Report each line of the data that includes the word "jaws".

DATA:
● ● ●

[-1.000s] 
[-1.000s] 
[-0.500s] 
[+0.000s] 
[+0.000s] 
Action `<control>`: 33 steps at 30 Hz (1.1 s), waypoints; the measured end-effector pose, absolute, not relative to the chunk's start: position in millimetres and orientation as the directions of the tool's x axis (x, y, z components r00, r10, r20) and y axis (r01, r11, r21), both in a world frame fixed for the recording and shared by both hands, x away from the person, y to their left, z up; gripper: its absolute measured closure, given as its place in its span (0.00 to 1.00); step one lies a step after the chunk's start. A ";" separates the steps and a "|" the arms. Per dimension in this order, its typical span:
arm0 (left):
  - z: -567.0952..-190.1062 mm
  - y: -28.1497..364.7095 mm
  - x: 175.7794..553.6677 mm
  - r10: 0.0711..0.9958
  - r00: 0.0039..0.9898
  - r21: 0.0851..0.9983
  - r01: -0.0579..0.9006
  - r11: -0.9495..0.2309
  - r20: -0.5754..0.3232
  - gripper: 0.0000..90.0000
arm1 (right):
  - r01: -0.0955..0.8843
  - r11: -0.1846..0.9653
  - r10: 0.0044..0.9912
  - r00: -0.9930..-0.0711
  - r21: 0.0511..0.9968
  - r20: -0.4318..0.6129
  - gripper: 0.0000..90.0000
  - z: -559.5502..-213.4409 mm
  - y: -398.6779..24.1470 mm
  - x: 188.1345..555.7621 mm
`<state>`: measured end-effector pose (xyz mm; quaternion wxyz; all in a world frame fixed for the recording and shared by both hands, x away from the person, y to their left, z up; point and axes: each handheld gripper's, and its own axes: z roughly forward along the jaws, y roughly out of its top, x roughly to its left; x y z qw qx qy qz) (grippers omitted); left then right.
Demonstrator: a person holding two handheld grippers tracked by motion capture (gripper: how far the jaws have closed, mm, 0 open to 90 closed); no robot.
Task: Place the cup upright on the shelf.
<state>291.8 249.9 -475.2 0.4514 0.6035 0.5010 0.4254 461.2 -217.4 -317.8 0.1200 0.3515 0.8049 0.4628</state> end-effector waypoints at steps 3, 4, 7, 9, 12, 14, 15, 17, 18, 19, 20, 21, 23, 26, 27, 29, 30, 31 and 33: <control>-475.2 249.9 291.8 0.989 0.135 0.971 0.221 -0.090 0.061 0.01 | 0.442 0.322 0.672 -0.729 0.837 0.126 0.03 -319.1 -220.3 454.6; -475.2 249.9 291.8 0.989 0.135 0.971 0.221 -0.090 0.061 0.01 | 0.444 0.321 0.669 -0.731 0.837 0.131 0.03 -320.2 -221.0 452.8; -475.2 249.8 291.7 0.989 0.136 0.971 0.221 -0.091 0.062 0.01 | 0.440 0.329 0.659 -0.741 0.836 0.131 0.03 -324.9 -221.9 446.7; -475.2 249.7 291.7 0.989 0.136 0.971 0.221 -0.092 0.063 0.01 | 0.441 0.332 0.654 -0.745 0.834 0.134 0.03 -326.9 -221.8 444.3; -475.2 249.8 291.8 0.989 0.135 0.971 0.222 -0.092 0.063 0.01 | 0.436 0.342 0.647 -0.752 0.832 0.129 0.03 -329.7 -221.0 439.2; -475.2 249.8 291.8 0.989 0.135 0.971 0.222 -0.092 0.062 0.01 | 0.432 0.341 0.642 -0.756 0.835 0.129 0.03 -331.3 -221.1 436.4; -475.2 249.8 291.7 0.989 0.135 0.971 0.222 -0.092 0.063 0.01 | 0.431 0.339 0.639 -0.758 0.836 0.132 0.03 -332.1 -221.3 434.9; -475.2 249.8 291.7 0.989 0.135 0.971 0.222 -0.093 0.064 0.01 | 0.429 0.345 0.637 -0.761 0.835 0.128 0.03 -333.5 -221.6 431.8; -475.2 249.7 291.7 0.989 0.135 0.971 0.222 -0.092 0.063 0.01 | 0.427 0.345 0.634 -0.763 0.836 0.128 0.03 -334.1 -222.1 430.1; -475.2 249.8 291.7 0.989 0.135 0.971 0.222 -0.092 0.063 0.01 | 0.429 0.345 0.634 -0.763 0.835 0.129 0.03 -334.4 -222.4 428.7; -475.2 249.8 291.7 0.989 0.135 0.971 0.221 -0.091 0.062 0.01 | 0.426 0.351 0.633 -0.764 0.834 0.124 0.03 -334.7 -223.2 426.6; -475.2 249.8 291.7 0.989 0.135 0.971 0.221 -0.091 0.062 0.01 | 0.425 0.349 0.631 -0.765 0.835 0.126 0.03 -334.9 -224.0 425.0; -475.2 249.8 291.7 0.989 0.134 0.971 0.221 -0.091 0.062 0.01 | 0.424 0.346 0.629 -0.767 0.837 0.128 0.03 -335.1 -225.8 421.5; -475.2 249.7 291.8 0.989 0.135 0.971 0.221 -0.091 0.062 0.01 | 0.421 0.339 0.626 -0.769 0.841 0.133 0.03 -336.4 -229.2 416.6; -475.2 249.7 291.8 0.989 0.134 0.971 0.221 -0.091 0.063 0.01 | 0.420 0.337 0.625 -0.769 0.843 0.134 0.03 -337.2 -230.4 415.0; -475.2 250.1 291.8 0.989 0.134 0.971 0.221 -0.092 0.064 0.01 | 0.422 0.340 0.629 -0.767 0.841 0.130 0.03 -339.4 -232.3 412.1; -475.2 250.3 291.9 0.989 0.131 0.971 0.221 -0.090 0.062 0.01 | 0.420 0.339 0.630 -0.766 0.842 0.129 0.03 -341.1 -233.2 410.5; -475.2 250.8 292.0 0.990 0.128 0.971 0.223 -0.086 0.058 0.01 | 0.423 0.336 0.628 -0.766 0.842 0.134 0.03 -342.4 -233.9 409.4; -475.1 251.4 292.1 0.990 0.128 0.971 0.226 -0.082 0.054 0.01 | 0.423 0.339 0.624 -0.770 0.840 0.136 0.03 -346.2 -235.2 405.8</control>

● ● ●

TASK SOLUTION:
`<state>`: measured end-effector pose (xyz mm; quaternion wxyz; all in a world frame fixed for the recording and shared by both hands, x away from the person, y to their left, z up; point and axes: each handheld gripper's, and its own axes: z roughly forward along the jaws, y roughly out of its top, x roughly to its left; x y z qw qx qy qz) (grippers omitted); left then right.
Demonstrator: a person holding two handheld grippers tracked by motion capture (gripper: how far the jaws have closed, mm, 0 open to 90 closed); no robot.

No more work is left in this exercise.